Первым очнулся Ленчик. То ли о чем-то догадался, то ли просто решил подыграть. Зевнув во весь рот (на мой взгляд, слегка нарочито) и почесав небритую щеку, он стал развязывать тесемки рюкзачка. Первой из недр на свет божий явилась двухлитровая бутыль сплошной мути.
Жидкой мути, надо заметить.
— Суп, — вздохнул Шемет.
— Самогон! — возрадовался я.
— Чай, — пояснил Ленчик.
Обвел нас взглядом, понимания не встретил.
—
И пробуждало аппетит.
Следом рюкзачок родил уйму овощей в старофламандском стиле, ломтики сыра, аккуратно завернутые в промасленную бумагу, и кулек редиски. Крупной, с мышиными хвостиками.
Рядом уже суетился мясоед Димыч. Банка сардин, ветчина, непременное сало, три луковицы — синие, крымские, сахарные на изломе; по-моему, где-то на периферии мелькнула поллитровка домашней перцовки, но явиться миру пока отказалась.
Последним выбрался кулек редиски.
Крупной, с мышиными хвостиками.
— С общего огорода? — поинтересовался я, начиная переодеваться в кимоно: так удобнее.
Ответа не последовало. Вместо ответа привычно зарделась Ольга, присев у импровизированного дастархана. Я со значением уставился на нее в упор: что, мужика без штанов не видела? Оказалось, дело не в мужиках и не в штанах.
Просто в руках наша трепетная лань держала кулек.
С редиской.
Шемет сбегал к машине и приволок два литра «Фанты». Вкупе с импортным языком. Язык был не только импортный — еще он был в сладкой горчице с укропом, как вещала иностранная надпись поверх банки.

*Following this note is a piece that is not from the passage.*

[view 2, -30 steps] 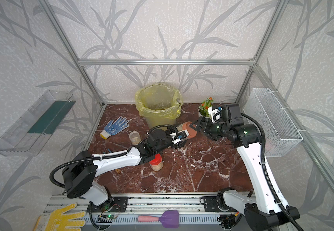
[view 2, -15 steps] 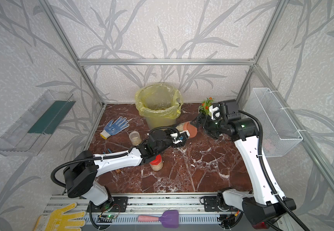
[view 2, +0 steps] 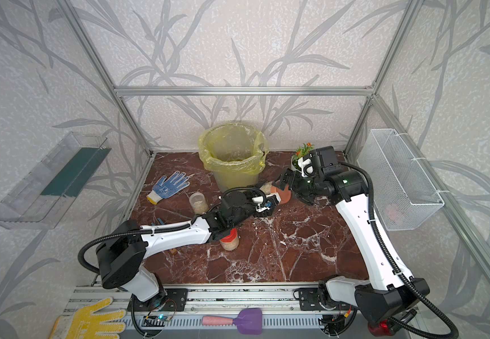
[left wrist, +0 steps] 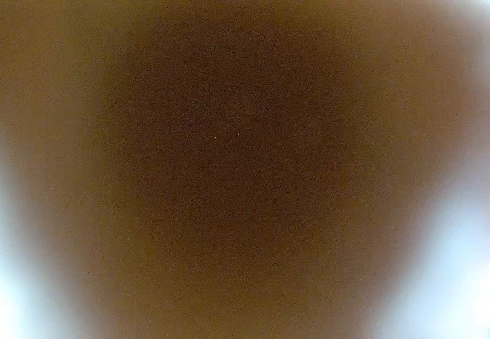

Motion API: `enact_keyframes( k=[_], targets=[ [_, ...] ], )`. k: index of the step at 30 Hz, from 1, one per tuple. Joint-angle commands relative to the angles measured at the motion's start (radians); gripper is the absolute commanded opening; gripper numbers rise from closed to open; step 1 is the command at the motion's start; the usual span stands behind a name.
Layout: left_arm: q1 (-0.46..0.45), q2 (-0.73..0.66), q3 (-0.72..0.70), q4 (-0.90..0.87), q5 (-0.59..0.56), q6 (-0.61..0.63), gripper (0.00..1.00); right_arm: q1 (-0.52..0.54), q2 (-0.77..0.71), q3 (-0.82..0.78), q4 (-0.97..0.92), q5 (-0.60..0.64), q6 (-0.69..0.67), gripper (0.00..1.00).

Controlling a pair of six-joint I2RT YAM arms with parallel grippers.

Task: Empty expired oatmeal from jars
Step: Unscrew the lid from the jar.

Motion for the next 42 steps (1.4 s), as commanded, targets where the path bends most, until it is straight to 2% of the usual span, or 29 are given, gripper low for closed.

— Язык до Киева доведет, — ни к кому конкретно не обращаясь, брякнул Шемет и сам уставился на нас: к чему бы это?
— Редиски нет? — хором спросили у него.
Шемет только руками развел.
Кажется, он готов был съездить — тут недалеко, бабки у моста торгуют…

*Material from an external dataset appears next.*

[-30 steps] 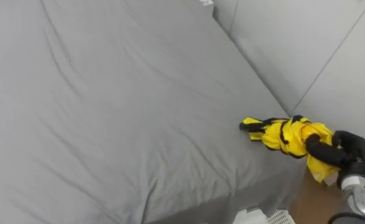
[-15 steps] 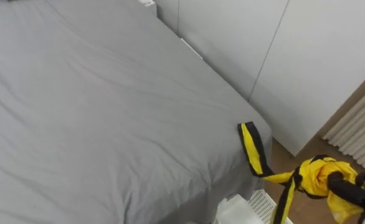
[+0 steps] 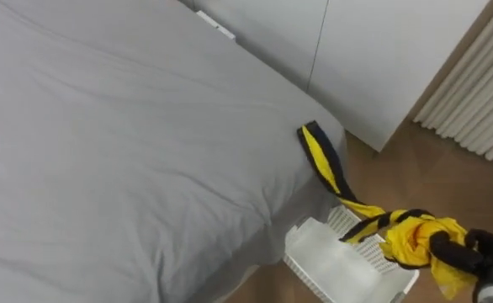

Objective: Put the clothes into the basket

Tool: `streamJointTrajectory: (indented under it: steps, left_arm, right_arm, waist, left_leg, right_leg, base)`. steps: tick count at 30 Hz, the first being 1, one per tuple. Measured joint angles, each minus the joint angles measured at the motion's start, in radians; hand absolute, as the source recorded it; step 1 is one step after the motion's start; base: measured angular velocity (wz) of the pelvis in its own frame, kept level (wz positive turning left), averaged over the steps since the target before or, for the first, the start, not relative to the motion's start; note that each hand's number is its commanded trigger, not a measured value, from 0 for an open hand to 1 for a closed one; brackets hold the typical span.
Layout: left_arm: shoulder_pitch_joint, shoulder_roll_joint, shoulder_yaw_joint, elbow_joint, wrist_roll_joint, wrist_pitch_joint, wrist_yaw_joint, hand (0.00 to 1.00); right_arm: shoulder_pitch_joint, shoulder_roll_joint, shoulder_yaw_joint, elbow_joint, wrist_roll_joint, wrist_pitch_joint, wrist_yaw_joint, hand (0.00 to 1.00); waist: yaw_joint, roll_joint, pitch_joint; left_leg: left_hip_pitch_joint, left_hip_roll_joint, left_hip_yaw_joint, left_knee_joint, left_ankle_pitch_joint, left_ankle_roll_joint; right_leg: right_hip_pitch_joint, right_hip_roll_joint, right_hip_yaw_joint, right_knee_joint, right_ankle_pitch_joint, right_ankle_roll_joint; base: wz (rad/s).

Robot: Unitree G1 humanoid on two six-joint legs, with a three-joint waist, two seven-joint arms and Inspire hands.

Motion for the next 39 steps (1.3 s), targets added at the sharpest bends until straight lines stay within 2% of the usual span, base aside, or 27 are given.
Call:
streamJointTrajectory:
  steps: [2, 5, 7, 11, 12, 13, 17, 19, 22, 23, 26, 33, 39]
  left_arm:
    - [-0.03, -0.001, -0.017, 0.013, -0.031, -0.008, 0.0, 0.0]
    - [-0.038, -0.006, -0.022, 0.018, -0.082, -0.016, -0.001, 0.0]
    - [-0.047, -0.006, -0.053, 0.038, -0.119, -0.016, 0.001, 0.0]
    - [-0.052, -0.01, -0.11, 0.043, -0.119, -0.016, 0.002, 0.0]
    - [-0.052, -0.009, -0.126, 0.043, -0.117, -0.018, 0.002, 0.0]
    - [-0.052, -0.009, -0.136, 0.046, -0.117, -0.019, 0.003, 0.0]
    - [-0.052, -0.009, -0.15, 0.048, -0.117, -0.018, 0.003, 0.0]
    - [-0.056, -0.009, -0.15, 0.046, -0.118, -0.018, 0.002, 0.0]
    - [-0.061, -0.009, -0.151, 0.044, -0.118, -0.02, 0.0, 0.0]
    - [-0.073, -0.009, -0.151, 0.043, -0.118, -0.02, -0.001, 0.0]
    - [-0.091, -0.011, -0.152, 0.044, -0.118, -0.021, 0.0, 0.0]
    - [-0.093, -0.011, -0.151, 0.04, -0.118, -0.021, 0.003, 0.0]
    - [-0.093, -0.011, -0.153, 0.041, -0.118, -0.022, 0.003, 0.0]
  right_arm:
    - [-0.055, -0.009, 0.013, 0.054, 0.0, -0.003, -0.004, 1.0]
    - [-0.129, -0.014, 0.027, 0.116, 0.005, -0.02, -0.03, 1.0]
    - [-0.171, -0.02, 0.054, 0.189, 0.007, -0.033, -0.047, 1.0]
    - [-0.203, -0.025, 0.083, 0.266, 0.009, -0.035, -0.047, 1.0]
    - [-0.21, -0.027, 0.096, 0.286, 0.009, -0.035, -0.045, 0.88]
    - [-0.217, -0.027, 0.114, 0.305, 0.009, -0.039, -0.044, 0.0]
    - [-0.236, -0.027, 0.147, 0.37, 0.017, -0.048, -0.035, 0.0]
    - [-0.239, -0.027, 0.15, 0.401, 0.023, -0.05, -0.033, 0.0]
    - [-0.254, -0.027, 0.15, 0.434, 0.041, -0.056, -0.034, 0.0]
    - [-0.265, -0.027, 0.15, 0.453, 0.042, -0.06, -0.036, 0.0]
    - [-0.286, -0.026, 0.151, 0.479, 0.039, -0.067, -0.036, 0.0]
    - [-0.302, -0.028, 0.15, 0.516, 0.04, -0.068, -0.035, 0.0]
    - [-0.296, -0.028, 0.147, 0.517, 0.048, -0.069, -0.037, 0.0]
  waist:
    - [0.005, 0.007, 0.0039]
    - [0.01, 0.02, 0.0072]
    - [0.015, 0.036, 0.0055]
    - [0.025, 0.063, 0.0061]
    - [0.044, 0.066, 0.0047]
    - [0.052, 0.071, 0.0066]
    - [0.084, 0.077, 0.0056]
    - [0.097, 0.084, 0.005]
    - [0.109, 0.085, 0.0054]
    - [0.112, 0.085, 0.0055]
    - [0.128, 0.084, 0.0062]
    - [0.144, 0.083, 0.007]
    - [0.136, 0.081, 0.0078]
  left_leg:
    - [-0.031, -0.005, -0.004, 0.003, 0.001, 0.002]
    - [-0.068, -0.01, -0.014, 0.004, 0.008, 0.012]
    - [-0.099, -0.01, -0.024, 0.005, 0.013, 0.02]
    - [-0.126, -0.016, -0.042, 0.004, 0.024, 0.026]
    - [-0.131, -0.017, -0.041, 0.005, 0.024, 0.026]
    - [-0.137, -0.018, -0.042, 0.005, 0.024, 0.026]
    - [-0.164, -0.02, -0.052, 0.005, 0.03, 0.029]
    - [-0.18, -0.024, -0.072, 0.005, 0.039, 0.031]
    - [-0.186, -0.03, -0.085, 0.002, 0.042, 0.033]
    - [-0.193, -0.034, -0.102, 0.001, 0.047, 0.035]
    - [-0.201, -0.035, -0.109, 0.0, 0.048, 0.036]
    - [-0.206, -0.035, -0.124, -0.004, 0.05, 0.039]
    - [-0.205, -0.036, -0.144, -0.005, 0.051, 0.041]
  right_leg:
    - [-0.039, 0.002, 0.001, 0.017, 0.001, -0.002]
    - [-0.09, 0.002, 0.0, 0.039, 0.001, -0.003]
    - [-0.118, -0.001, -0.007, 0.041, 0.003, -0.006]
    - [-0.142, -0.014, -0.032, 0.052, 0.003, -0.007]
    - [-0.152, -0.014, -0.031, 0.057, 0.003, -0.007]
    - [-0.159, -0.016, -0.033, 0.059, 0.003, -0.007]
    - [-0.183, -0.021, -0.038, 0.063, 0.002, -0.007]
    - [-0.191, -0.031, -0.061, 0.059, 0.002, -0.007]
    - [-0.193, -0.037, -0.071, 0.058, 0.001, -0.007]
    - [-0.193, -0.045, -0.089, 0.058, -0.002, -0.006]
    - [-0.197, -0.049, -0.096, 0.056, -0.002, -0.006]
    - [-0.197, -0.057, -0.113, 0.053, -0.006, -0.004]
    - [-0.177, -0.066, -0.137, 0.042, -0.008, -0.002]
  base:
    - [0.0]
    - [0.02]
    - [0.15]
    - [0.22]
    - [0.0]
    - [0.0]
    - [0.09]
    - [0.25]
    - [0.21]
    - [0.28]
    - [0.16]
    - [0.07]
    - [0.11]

— Да ладно, чего уж! — милостиво согласился я.
И достал кулек с редиской.
Достал самым первым — из принципа.
От ближайшего дерева на нас смотрел Монах. Щекой дергал. Есть здесь у нас такое дерево — Дуб Совета (хотя какой там дуб…), три голых ствола из одного комля, метрах в четырех над землей срубленные молнией; есть здесь у нас такой Монах — Володька Монахов, несчастное существо, загнанное в ловушку самим собой.
Есть здесь мы; и хорошо, что есть.
Наверное.
— Присоединяйтесь, барон!
Молчит. Дергает щекой. Куртку от кимоно в руках вертит: то жгутом перекрутит, то таскает туда-сюда, будто после стирки отжимает. А глаза, как у большой голодной собаки: подойти? оскалиться? убежать?
Подошел.
Но не очень близко.
— А вы… вы чего, собственно, сюда приехали?
— Трубы смотреть, — объяснил мой рыжий друг.
Я еле сдержался, чтобы не подмигнуть Димычу с нескрываемым одобрением. Кажется, понял, поддержал вполкасания. Сейчас главное: не спугнуть.
— Какие трубы?!
— В газете писали, будто тут трубы меняют. — Димыч увлеченно возился с сардинами, отдирая жесть поудобнее. — Газопровод ремонтируют или воду к санаторию тянут, к новому корпусу… не помню уже. Решили старое место проведать: вдруг перекопали вдребезги-пополам?! Экзамен ведь на носу. Не забыл?
Монах, вконец ошалев, присел на корточки — и я кинул ему редиску.
Самую крупную.
Он поймал овощ на лету и сунул в рот, смачно захрустев.
Время подсекать.
— А ты что, думал, мы тебя искать приехали? Делать нам больше нечего…
Монах подавился, заперхал горлом. Ленчик машинально потянулся стукнуть его по спине здоровой рукой, но перехватил мой взгляд — «не смей!» — и сделал вид, что просто хотел взять сыр.
Бесплатный сыр, который бывает лишь в мышеловках.
— А этого… Константин свет Георгиевича, — откашлявшись, спросил Монах с нескрываемой враждебностью, — тоже на разведку прихватили?! Трубы таскать?!